1 PETER 3:8 – Finally, all of you, have unity of mind, sympathy, brotherly love, a tender heart, and a humble mind.
THEME OF THE DAY. INGREDIENTS FOR HAPPY RELATIONSHIPS. I am not a cook. I can make coffee and boil water. In a crisis, I am equipped to “cook” TV dinners and chicken pot pies. However, I am married to a really, really good cook. Occasionally, I will wander into the kitchen and see her poring over recipes and putting together ingredients that always lead to something really, really good to eat.
Though not a literal cook, let me offer a sure-fire recipe from today’s scripture for developing and maintaining healthy relationships. Every ingredient is important, but the last one on the list – a humble mind – points us to the foundational piece that must be in place for this to come together. It is like the “bowl” on the kitchen counter in which all the ingredients are put that brings things together. The “bowl” is humility. Nothing is accomplished spiritually and no healthy relationship will exist unless this virtue is alive and well in our lives. Here are just a couple of examples from God’s Word establishing this foundation – Do nothing from selfish ambition or conceit, but in humility count others more significant than yourselves. Let each of you look not only to his own interests, but also to the interests of others. Have this mind among yourselves, which is yours in Christ Jesus, who, though he was in the form of God, did not count equality with God a thing to be grasped, but emptied himself, by taking the form of a servant, being born in the likeness of men. And being found in human form, he humbled himself by becoming obedient to the point of death, even death on a cross (Philippians 2:3-8); Likewise, you who are younger, be subject to the elders. Clothe yourselves, all of you, with humility toward one another, for “God opposes the proud but gives grace to the humble” (1 Peter 5:5). So once the “bowl” is set, here is what we put in it to build healthy and happy relationships.
First, right thinking that puts the interests of others ahead of our own for the sake of Christ-honoring unity – “have unity of mind, a humble mind.” The importance of right thinking in the Christian life cannot be overstated. As we think, so we live. And so much so in the pursuit of unity in a family and church. Too often we don’t let our minds guide our Christian life and relationships. We don’t let rational thought, Biblical reasoning, and objective truth direct us. No, we let emotions rule and when that happens, relationships go sour quickly. Anger, impulsive speech, critical attitudes, and bitterness take over and nothing good comes from any of them. Behind all of those sinful traits is the lack of humility and presence of pride. And here is what pride screams, “Me, my, mine. My rights, my opinions, my everything matters first.” If we don’t get our mind under control of the Spirit and Word, then humility is gone and when it hits the door of our hearts to leave, pride takes residency and unity is gone.

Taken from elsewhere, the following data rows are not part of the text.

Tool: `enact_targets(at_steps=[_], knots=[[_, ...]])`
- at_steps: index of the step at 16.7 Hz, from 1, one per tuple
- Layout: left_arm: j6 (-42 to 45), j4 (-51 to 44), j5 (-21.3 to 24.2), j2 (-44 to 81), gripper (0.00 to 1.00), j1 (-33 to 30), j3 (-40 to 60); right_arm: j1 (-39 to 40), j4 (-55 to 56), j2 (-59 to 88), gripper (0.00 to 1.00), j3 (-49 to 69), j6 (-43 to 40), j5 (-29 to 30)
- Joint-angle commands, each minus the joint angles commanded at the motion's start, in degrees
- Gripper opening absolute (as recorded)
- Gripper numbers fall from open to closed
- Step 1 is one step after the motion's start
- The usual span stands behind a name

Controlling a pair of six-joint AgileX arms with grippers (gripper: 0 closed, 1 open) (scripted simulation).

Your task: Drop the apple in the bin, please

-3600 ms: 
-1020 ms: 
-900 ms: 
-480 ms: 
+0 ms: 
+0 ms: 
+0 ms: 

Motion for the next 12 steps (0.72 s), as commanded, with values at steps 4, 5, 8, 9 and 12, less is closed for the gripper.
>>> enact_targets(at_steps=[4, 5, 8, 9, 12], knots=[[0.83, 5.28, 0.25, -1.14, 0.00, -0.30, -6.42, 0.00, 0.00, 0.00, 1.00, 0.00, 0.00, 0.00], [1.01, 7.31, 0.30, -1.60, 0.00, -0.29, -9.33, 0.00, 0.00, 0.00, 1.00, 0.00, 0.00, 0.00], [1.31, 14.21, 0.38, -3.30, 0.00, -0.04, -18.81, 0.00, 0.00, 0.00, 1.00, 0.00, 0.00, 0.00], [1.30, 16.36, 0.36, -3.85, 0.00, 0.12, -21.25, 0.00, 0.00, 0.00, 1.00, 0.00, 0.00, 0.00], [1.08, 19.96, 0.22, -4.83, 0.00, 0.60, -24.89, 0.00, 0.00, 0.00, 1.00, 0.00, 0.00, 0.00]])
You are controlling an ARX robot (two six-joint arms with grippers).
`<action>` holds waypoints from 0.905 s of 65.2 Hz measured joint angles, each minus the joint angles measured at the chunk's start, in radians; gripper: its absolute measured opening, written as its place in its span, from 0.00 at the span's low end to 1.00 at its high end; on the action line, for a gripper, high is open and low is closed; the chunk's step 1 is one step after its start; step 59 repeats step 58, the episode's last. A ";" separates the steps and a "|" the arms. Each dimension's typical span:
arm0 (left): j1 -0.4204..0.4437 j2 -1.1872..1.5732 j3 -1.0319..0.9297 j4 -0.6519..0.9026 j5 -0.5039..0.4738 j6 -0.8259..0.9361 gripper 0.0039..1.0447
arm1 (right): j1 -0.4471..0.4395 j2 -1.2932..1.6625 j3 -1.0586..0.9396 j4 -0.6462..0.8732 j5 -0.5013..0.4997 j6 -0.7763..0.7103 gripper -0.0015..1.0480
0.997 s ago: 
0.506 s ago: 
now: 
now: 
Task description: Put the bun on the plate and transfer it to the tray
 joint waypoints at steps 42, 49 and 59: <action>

The other ingredients – sympathy, brotherly love, a tender heart – we group under one heading “a life lived under the power and control of Christ’s love” (2 Corinthians 5:14). Isn’t this the “glue” that holds everything together? How may any relationship crumble when we live with a controlling love that is patient, kind, does not envy or boast, is not arrogant or rude, does not insist on its own way, is not irritable or resentful, does not rejoice at wrongdoing, rejoices with the truth, bears all things, believes all things, hopes all things, endures all things? (1 Corinthians 13:4-7). They cannot.
So, maybe you are a really good cook, or like me . . . whatever our culinary skills, all of us may be excellent spiritual “cooks” by putting these ingredients – unity of mind, sympathy, brotherly love, a tender heart, and a humble mind – into our lives for the good of healthy relationships.
PRAYER: “Father, help me to take the high road which is the low road of humility and thus promote unity in my relationships.”
QUOTE: “When humility is absent in relationships, tension is not. Pride is the sin of sins fracturing all relationships.”